Repeat exactly, and only, the lines of the entries below from the one with "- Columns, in" through the one with "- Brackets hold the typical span", both ends included.

══ Supplied data ══

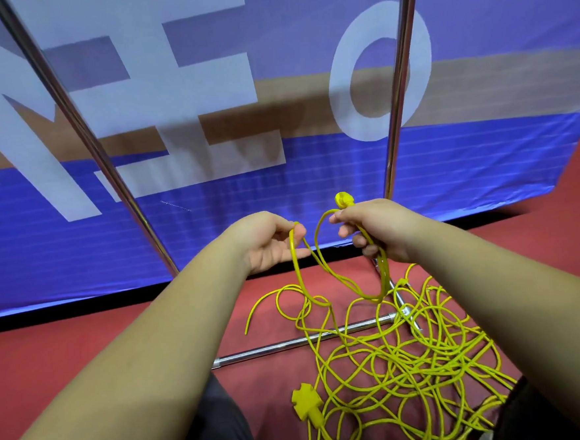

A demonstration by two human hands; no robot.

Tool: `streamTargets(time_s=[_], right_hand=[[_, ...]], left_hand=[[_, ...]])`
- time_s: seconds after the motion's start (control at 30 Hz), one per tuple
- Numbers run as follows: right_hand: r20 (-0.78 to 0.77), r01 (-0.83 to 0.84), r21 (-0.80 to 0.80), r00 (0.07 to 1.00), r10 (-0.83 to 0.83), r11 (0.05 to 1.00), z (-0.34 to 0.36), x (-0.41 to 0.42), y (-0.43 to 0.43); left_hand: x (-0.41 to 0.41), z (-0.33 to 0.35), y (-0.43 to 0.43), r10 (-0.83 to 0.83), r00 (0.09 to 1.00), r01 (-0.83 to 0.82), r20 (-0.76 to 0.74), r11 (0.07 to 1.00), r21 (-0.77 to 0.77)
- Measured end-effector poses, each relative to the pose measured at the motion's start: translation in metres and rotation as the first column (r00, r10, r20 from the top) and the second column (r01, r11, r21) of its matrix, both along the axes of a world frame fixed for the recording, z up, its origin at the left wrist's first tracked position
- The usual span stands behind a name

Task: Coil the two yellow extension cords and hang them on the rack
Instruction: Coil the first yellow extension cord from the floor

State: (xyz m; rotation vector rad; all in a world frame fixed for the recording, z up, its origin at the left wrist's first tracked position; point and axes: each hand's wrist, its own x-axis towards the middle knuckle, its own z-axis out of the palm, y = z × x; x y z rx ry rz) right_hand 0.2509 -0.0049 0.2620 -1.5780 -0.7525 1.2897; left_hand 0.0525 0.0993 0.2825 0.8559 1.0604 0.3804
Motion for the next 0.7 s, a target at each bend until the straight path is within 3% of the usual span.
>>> streamTargets(time_s=[0.17, 0.4, 0.57, 0.7], right_hand=[[0.006, -0.011, 0.002, 1.000, 0.011, 1.000, -0.004, -0.010, 0.003], [0.016, -0.103, 0.020, 0.995, 0.102, 0.994, -0.007, -0.027, 0.004], [-0.018, -0.150, -0.013, 0.989, 0.149, 0.989, -0.005, -0.034, 0.002], [-0.026, -0.116, -0.007, 0.993, 0.116, 0.993, -0.004, -0.036, 0.003]], left_hand=[[0.001, -0.001, -0.004, -0.164, 0.964, 0.186, -0.208, 0.979, 0.087], [0.011, -0.006, -0.008, -0.029, 0.999, 0.030, -0.013, 0.998, 0.061], [0.013, -0.005, -0.006, -0.035, 0.999, 0.037, -0.041, 0.998, 0.051], [0.008, -0.007, 0.001, -0.029, 0.963, 0.115, -0.268, 0.943, 0.311]])
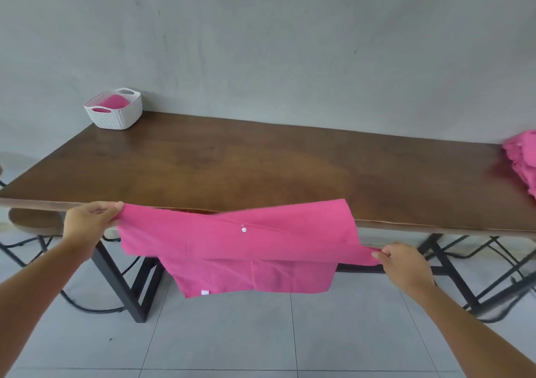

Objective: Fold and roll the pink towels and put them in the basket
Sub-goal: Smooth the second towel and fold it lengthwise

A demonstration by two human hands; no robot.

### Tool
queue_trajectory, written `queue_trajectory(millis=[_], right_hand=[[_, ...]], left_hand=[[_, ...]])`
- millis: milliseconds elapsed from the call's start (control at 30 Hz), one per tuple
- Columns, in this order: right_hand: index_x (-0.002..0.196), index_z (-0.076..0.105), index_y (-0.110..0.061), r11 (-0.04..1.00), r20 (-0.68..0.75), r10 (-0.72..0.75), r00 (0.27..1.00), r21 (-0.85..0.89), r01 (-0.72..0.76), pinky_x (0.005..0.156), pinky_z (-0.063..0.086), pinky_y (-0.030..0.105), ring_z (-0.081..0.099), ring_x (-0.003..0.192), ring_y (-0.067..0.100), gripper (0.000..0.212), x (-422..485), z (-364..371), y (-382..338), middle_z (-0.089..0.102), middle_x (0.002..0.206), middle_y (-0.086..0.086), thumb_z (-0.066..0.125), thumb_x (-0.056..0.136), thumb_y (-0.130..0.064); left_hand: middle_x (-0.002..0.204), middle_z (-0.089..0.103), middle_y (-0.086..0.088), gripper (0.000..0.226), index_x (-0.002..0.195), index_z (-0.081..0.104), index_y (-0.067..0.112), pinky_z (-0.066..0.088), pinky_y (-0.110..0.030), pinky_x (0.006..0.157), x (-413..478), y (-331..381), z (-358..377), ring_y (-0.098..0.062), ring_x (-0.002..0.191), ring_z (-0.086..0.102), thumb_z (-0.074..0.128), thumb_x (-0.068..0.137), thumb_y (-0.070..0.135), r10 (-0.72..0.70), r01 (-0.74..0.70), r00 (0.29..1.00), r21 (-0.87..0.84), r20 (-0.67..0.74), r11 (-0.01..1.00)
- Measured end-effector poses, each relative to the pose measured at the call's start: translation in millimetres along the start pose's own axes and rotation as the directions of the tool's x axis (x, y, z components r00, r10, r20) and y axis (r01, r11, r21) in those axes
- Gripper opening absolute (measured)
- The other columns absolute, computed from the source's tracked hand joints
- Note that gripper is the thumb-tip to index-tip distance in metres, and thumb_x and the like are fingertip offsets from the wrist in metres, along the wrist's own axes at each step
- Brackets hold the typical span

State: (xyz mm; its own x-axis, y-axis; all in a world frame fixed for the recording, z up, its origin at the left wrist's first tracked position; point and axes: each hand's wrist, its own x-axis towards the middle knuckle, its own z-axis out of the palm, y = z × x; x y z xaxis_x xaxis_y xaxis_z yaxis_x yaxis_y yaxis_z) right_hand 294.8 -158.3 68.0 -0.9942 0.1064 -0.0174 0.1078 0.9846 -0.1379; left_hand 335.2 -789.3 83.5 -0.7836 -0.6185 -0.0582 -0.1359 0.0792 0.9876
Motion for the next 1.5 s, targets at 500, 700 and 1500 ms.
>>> queue_trajectory(millis=[500, 700, 1500], right_hand=[[0.063, 0.057, -0.01, 0.973, -0.218, 0.069, 0.974, 0.232, -0.017, 0.061, 0.044, 0.036, 0.058, 0.065, 0.028, 0.039, 5.5, -34.4, -3.4, 0.06, 0.062, 0.005, 0.058, 0.099, -0.027], [0.071, 0.066, -0.019, 0.95, -0.2, 0.078, 0.977, 0.311, -0.012, 0.07, 0.049, 0.037, 0.061, 0.075, 0.023, 0.028, 10.7, -32.0, -6.4, 0.066, 0.073, -0.005, 0.062, 0.097, -0.029], [0.089, 0.065, -0.018, 0.858, -0.263, 0.236, 0.935, 0.508, -0.074, 0.07, 0.038, 0.036, 0.058, 0.089, 0.032, 0.013, 98.9, 20.5, -61.9, 0.061, 0.077, -0.003, 0.057, 0.099, -0.018]], left_hand=[[0.1, 0.075, -0.012, 0.012, 0.097, 0.075, 0.009, 0.05, -0.039, 0.104, -15.2, 9.7, -7.4, -0.027, 0.096, 0.071, 0.08, 0.086, 0.012, 0.035, -0.036, 0.999, -0.013, -0.036, 0.999], [0.088, 0.069, -0.012, 0.007, 0.099, 0.069, 0.002, 0.053, -0.041, 0.098, -12.2, 2.6, -1.5, -0.019, 0.08, 0.065, 0.07, 0.094, 0.006, 0.086, -0.086, 0.996, 0.007, -0.038, 0.996], [0.094, 0.07, -0.01, 0.01, 0.099, 0.069, 0.012, 0.053, -0.038, 0.084, 73.6, -10.8, 40.0, -0.027, 0.086, 0.066, 0.065, 0.095, 0.003, 0.066, -0.024, 0.975, 0.194, -0.213, 0.981]])
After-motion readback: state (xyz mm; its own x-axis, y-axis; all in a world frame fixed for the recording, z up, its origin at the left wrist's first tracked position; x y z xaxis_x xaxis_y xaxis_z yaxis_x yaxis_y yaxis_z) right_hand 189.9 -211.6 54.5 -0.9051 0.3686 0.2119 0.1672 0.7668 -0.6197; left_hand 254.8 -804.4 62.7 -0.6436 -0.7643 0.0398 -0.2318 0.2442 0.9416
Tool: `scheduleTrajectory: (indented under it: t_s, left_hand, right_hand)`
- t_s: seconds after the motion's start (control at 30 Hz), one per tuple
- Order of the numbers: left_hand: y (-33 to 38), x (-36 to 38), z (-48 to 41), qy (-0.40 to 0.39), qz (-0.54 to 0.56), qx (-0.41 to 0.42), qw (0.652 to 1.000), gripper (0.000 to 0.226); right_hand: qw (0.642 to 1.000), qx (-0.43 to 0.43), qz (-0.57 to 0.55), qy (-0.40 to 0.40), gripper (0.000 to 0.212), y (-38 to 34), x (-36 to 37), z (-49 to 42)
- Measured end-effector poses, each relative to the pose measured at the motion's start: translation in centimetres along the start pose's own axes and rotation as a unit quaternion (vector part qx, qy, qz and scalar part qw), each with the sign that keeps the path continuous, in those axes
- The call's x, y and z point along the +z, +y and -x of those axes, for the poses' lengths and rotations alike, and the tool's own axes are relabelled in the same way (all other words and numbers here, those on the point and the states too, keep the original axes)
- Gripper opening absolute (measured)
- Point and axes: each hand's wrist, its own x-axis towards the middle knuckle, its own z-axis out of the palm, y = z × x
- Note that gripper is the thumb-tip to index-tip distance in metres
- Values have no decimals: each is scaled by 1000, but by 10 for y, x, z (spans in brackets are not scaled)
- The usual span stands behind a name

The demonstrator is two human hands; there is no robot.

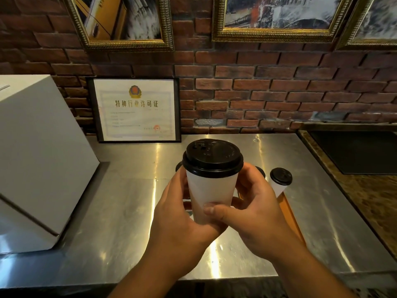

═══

_Exercise answer:_
- Columns, in this order: right_hand: index_x (-0.002..0.196), index_z (-0.076..0.105), index_y (-0.110..0.061), r11 (-0.04..1.00), r20 (-0.68..0.75), r10 (-0.72..0.75), r00 (0.27..1.00), r21 (-0.85..0.89), r01 (-0.72..0.76), pinky_x (0.005..0.156), pinky_z (-0.063..0.086), pinky_y (-0.030..0.105), ring_z (-0.081..0.099), ring_x (-0.003..0.192), ring_y (-0.067..0.100), gripper (0.000..0.212), x (-422..485), z (-364..371), y (-382..338), middle_z (-0.089..0.102), middle_x (0.002..0.206), middle_y (-0.086..0.086), thumb_z (-0.066..0.125), thumb_x (-0.056..0.136), thumb_y (-0.130..0.064); left_hand: middle_x (-0.002..0.204), middle_z (-0.089..0.103), middle_y (-0.086..0.088), gripper (0.000..0.226), index_x (-0.002..0.195), index_z (-0.081..0.104), index_y (-0.067..0.112), pinky_z (-0.066..0.088), pinky_y (-0.110..0.030), pinky_x (0.006..0.157), x (-413..478), y (-331..381), z (-358..377), ring_y (-0.098..0.062), ring_x (-0.002..0.191), ring_z (-0.086..0.102), thumb_z (-0.074..0.128), thumb_x (-0.068..0.137), thumb_y (-0.070..0.135), r10 (-0.72..0.70), r01 (-0.74..0.70), r00 (0.29..1.00), r21 (-0.87..0.84), r20 (-0.67..0.74), r11 (-0.01..1.00)
- Measured end-effector poses, each relative to the pose measured at the call's start: translation in millimetres along the start pose's own axes and rotation as the directions of the tool's x axis (x, y, z components r00, r10, r20) and y axis (r01, r11, r21) in those axes
- Gripper opening absolute (measured)
- The other columns absolute, computed from the source's tracked hand joints
- Note that gripper is the thumb-tip to index-tip distance in metres, and thumb_x and the like are fingertip offsets from the wrist in metres, along the wrist's own axes at each step
- Brackets hold the typical span

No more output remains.